NewBostonPost, Evan Lips, December 20, 2016

MALDEN — Standardized tests present a threat to democracy and shouldn’t be expanded, the state teachers union president told the state’s education board today.

Barbara Madeloni, president of the Massachusetts Teachers Association, spoke out against several new high school testing proposals at Tuesday’s monthly meeting of the state Board of Elementary and Secondary Education meeting.

“As both a high school English teacher and a teacher-educator, I’m deeply aware of the ways that high-stakes testing takes away from the idealism and hope, the possibility of imagination, the creativity and the hope for democracy,” Madeloni told board members.

Madeloni, during her reelection campaign last spring to retain her top spot as union honcho, vowed to fight in favor of a moratorium on all new standardized testing proposals. On Tuesday she described the new proposals as “profoundly bureaucratic and technocratic views of what it means to educate and learn.”

Board members, however, appeared enthusiastic after being briefed on the subject by Education Commissioner Mitchell Chester.

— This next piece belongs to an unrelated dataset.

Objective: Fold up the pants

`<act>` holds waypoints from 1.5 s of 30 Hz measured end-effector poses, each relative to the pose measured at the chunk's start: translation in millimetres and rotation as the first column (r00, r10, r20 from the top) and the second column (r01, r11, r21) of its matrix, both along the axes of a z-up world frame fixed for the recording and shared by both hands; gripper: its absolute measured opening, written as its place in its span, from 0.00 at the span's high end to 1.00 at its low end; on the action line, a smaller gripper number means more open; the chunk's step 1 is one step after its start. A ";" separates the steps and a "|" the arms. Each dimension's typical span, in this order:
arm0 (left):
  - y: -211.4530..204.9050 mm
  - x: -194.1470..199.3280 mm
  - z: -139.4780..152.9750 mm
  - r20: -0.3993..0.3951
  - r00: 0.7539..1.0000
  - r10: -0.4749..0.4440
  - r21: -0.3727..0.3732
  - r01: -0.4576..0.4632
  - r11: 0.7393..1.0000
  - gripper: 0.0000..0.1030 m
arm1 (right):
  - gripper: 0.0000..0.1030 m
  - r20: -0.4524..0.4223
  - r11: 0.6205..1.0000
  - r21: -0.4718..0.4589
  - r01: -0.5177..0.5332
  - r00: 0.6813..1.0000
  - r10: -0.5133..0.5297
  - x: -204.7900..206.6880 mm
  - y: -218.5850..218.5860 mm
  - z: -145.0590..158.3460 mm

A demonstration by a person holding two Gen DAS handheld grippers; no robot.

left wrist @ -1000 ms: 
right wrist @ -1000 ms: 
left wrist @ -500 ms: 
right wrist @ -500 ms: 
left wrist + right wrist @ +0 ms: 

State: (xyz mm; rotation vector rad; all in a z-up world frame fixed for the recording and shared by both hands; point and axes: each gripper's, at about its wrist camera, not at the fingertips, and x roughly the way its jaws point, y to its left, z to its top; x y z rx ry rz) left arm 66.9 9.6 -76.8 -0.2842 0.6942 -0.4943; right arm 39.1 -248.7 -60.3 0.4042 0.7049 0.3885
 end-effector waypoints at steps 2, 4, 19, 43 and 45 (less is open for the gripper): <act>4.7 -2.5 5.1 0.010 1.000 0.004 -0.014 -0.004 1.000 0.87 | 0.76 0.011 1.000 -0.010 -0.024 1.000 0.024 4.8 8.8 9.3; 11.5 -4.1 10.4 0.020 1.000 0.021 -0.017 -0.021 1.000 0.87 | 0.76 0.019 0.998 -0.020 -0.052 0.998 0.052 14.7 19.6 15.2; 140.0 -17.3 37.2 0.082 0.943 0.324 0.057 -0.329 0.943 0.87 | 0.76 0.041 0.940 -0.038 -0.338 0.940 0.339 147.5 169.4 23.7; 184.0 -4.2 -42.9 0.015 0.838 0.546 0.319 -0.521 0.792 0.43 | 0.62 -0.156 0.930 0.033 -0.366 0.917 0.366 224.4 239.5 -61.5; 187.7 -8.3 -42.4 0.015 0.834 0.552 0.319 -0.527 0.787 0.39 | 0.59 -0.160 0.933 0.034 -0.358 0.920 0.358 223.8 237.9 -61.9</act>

The board already voted earlier this year to develop a new standardized test combining aspects of the Massachusetts Comprehensive Assessment System (known as MCAS) and the newer PARCC (Partnership for Assessment of Readiness for College and Careers) exams, with students enrolled in grades three through eight slated to begin taking the new unofficial “MCAS 2.0” English and language arts and math tests in the spring.

Massachusetts high school students are currently required pass standardized tests in English, math, and science in order to graduate.

Most recently, Chester in a memo outlined plans to add history and social science tests as graduation requirements.